The last time that a U.S. president looked as weak to a Russian leader as President Obama looks to Russian President Vladimir Putin was back in the early 1960s when Nikita Khrushchev regarded John F. Kennedy as a lightweight.

Early in his administration, Kennedy didn’t react when the North Vietnamese, in blatant violation of the 1954 Geneva Accords, began to build the Ho Chi Minh Trail through Laos to supply rebels in South Vietnam. Shortly afterward, he authorized the disastrous Bay of Pigs invasion of Cuba, but failed to provide the naval and air support, without which the attack had to fail. He then acquiesced when the East Germans began to build the Berlin Wall.

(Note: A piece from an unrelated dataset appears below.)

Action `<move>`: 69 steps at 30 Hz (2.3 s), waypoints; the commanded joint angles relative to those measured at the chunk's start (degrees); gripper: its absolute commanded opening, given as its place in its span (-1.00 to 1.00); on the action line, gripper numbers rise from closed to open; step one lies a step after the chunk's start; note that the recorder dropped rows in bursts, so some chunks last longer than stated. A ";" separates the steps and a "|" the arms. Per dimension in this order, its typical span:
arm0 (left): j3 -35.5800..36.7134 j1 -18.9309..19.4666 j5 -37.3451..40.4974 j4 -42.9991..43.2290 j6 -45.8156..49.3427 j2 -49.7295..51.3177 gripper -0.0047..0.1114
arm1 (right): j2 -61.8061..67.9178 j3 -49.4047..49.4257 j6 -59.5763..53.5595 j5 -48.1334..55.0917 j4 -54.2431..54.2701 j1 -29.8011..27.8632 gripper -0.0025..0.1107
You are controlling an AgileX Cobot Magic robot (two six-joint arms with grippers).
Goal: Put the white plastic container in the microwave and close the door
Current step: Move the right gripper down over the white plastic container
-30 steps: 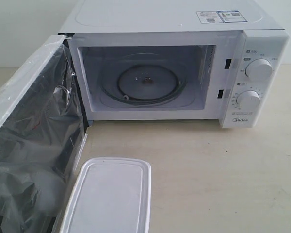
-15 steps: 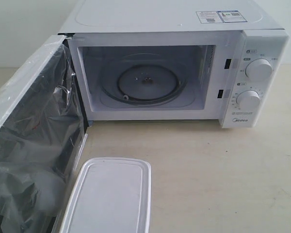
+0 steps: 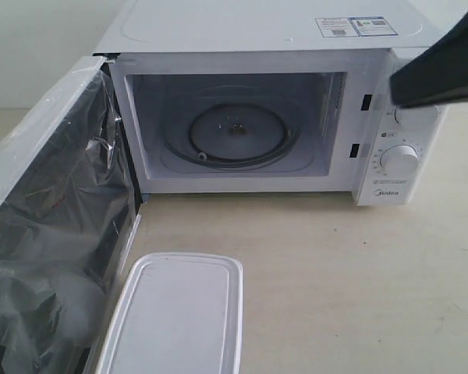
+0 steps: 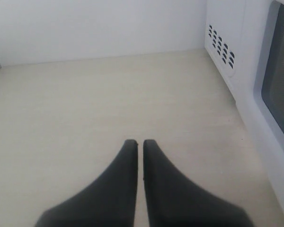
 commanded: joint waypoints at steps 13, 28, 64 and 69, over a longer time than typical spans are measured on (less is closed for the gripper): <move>0.23 -0.19 -0.44 0.20 -0.10 -0.12 -0.84 | 2.40 36.58 -39.23 -8.45 42.90 -0.02 -0.96; 0.23 -0.19 -0.44 0.20 -0.10 -0.12 -0.84 | 19.93 39.60 -51.84 -16.90 54.00 15.94 -0.96; 0.23 -0.19 -0.44 0.20 -0.10 -0.12 -0.84 | 7.30 38.63 -47.23 -41.80 52.10 20.13 -0.53; 0.23 -0.19 -0.44 0.20 -0.10 -0.12 -0.84 | -0.60 37.54 -25.64 -46.63 31.46 20.59 -0.53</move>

All this led Khrushchev in September 1962 to tell the visiting poet Robert Frost that Kennedy was “too liberal to fight.” He had already begun to install intercontinental ballistic missiles in Cuba.

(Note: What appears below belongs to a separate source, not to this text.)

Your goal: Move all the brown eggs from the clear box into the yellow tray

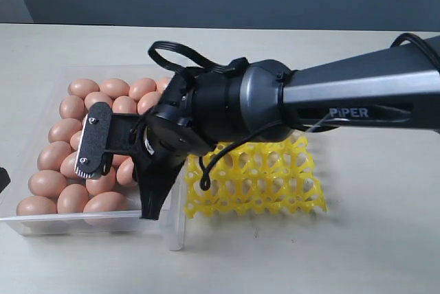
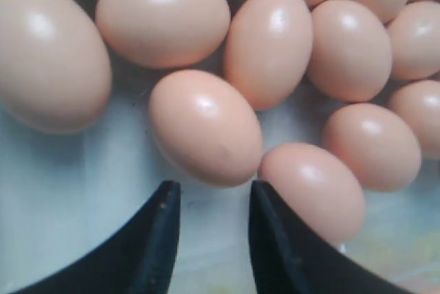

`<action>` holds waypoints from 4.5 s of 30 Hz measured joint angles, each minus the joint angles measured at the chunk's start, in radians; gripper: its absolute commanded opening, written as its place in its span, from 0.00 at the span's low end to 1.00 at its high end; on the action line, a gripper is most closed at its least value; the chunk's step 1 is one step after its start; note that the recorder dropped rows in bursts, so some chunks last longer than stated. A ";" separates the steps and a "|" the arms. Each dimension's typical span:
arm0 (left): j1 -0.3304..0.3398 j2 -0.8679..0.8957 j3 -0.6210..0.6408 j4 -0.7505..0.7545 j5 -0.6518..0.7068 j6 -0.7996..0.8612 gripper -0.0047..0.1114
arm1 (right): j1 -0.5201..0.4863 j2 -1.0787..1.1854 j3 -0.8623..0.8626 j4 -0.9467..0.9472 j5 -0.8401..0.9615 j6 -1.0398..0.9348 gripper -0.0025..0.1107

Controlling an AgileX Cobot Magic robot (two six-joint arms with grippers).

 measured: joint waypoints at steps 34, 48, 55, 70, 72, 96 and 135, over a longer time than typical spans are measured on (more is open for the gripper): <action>0.000 0.000 0.000 0.000 0.000 0.000 0.04 | 0.028 0.084 -0.017 -0.030 -0.173 -0.002 0.32; 0.000 0.000 0.000 0.000 0.000 0.000 0.04 | 0.032 0.084 -0.082 0.008 -0.001 -0.004 0.32; 0.000 0.000 0.000 0.000 0.000 0.000 0.04 | 0.032 0.084 -0.082 0.008 0.007 -0.004 0.47; 0.000 0.000 0.000 0.000 0.000 0.000 0.04 | 0.032 0.100 -0.082 0.015 -0.051 -0.004 0.43; 0.000 0.000 0.000 0.000 0.000 0.000 0.04 | 0.032 0.107 -0.082 0.015 -0.063 -0.004 0.43; 0.000 0.000 0.000 0.000 0.000 0.000 0.04 | 0.039 0.134 -0.083 0.031 -0.013 -0.003 0.02; 0.000 0.000 0.000 0.000 0.000 0.000 0.04 | 0.039 0.125 -0.140 -0.021 0.054 0.024 0.48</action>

During the ensuing Cuban missile crisis, the world almost ended. It didn’t, in large part because the Soviets backed off, but only after Kennedy secretly committed that the United States would never invade Cuba and would remove American Jupiter missiles from their Turkish base — then lied to the American people about doing so.

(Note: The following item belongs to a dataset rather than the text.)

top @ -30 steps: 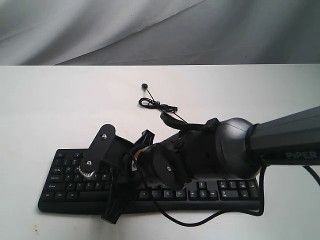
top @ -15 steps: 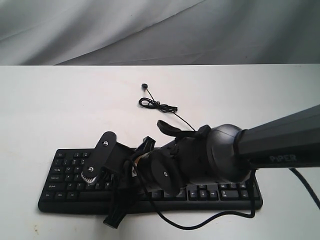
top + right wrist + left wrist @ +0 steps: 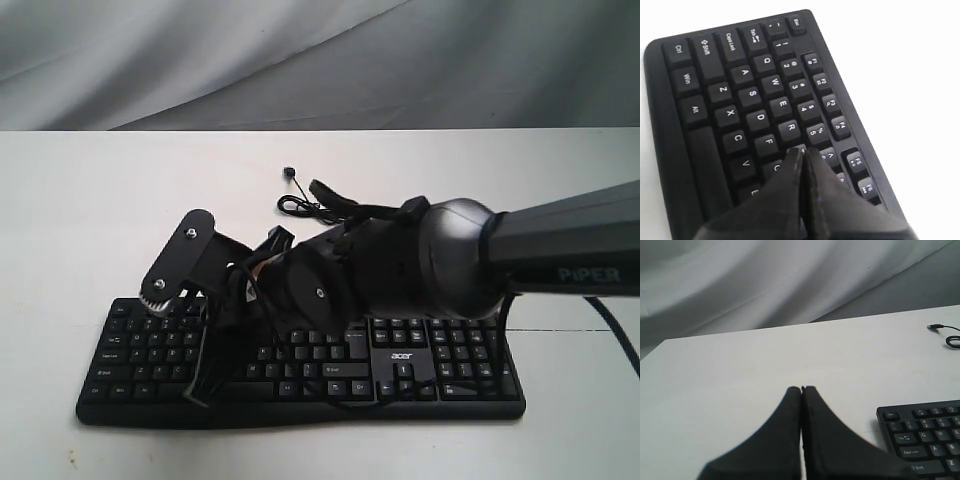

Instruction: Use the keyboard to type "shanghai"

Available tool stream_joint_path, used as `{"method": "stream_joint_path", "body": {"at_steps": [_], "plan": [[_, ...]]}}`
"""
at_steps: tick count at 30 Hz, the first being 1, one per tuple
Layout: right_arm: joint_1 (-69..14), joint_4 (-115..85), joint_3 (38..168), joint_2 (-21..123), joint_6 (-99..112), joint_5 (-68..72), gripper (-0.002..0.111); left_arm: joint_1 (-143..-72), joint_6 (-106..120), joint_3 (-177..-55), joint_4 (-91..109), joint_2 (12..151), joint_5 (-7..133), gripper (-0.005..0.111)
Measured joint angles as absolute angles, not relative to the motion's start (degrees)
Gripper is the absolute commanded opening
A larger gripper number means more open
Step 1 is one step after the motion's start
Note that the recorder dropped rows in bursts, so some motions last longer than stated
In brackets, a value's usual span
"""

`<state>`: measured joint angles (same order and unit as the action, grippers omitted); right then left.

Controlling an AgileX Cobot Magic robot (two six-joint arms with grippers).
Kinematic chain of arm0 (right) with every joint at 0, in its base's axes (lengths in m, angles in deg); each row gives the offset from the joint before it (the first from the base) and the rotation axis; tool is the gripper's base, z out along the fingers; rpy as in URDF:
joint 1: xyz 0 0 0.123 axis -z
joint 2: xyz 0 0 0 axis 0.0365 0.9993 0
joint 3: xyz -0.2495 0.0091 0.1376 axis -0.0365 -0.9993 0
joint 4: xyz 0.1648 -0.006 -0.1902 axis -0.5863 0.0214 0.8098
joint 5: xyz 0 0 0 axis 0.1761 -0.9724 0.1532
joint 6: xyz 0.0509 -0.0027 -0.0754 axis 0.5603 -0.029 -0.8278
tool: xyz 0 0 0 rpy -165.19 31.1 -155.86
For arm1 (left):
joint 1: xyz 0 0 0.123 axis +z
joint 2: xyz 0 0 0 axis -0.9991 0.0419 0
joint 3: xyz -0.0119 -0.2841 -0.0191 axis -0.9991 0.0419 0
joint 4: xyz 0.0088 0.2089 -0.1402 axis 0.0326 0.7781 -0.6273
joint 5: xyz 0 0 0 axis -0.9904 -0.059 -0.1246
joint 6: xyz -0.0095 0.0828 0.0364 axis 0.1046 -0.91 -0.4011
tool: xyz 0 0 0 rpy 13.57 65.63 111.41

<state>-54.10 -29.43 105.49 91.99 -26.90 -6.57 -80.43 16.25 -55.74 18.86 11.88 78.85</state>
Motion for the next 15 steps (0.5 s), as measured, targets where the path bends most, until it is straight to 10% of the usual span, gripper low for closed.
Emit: {"method": "stream_joint_path", "body": {"at_steps": [15], "plan": [[-53.98, -28.68, 111.02, 97.07, -26.90, -9.69, 0.000, -80.43, 16.25, -55.74, 18.86, 11.88, 78.85, 0.000]]}}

Will Mr. Putin push a demonstrably weakened Mr. Obama as hard as Khrushchev pushed Kennedy? We already know that, echoing what America was compelled to do 50 years ago, one condition being imposed on the United States is a pledge not to attack Syria. America can’t give up missiles stationed close to Russia, because in 2009 Mr. Obama canceled plans for anti-ballistic missile batteries to be built in Poland and the Czech Republic. Certainly, Mr. Putin will press his advantage, requiring that Mr. Obama show even more of the “flexibility” that he promised Russian leader Dmitry Medvedev in 2012. What more will the president be made to give up secretly in order to save face lost by his feckless Middle East policy decisions?